For every line in the records below that holds "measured", make a copy.

___ Exercise data

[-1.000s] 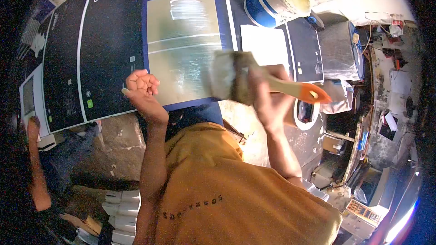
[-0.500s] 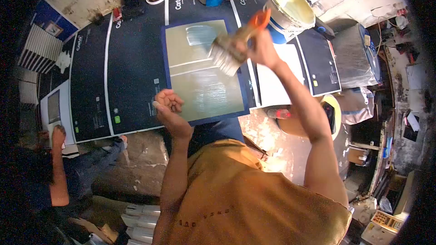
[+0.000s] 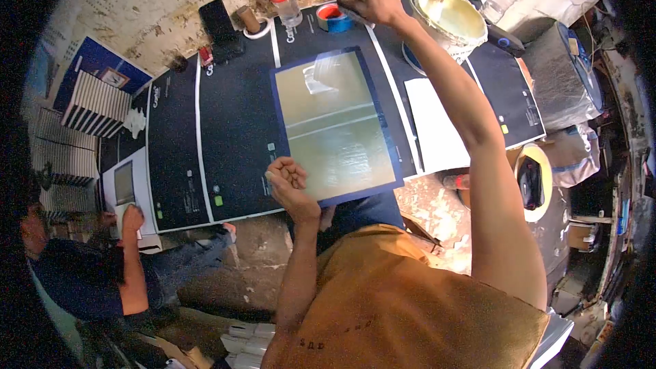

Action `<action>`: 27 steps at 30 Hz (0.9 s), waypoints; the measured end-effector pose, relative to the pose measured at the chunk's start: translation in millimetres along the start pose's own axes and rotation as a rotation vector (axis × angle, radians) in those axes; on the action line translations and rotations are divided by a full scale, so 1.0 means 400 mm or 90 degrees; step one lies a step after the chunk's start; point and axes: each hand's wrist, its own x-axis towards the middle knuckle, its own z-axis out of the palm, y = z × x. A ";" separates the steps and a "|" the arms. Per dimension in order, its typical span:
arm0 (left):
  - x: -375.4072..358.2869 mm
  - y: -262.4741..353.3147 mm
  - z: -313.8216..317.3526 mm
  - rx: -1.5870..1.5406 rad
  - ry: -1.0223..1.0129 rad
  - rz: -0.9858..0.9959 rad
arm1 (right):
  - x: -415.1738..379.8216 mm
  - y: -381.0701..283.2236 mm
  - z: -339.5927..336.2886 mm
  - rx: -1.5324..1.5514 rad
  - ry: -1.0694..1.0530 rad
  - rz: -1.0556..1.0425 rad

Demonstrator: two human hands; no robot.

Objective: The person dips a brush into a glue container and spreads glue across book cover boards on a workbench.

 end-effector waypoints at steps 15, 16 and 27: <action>0.002 -0.004 0.008 -0.001 -0.004 -0.020 | -0.102 -0.021 -0.017 0.355 -0.236 -0.207; -0.002 -0.005 0.002 0.004 -0.006 -0.017 | -0.066 0.016 0.015 0.235 -0.192 -0.263; -0.003 0.012 0.011 0.020 0.007 -0.016 | 0.060 -0.153 0.129 0.239 -0.234 -0.268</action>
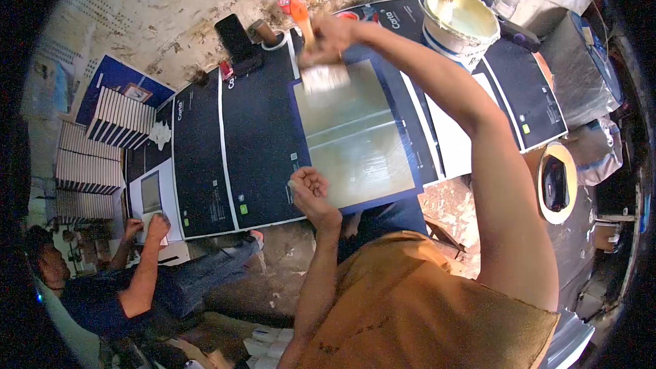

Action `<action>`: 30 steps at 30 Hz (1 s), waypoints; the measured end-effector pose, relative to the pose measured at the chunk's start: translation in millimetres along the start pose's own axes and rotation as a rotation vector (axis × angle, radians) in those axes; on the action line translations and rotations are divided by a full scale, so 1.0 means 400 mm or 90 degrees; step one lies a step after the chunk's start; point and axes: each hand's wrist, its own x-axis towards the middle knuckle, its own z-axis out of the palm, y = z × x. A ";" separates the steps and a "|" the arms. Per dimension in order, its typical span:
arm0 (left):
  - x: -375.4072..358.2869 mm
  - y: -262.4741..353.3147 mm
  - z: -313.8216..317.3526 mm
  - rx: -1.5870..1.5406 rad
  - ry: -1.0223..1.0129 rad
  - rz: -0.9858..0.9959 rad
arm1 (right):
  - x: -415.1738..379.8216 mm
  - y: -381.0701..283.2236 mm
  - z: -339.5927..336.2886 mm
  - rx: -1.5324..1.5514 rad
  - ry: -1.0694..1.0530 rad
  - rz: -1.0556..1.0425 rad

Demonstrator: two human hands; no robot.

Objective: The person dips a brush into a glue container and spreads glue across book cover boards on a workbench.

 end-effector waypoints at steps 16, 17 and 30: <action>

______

• _Exercise output_:
Action `<action>`: 27 steps at 30 Hz (0.9 s), waypoints; the measured end-effector pose, relative to the pose measured at the chunk's start: translation in millimetres along the start pose's own axes and rotation as a rotation vector (axis × angle, radians) in those axes; on the action line translations and rotations are divided by a full scale, so 1.0 means 400 mm or 90 degrees; step one lies a step after the chunk's start; point and axes: each hand's wrist, its own x-axis towards the middle knuckle, its own z-axis out of the palm, y = z × x. A ";" separates the steps and a "|" the arms. Per dimension in order, its typical span:
Action `<action>`: 30 steps at 30 Hz (1 s), waypoints; the measured end-effector pose, relative to the pose measured at the chunk's start: translation in millimetres along the start pose's own axes and rotation as a rotation vector (axis × angle, radians) in those axes; on the action line translations and rotations are divided by a full scale, so 1.0 means 400 mm or 90 degrees; step one lies a step after the chunk's start; point and axes: each hand's wrist, its own x-axis towards the middle knuckle, its own z-axis out of the palm, y = z × x. A ";" separates the steps and a "|" the arms. Per dimension in order, its typical span:

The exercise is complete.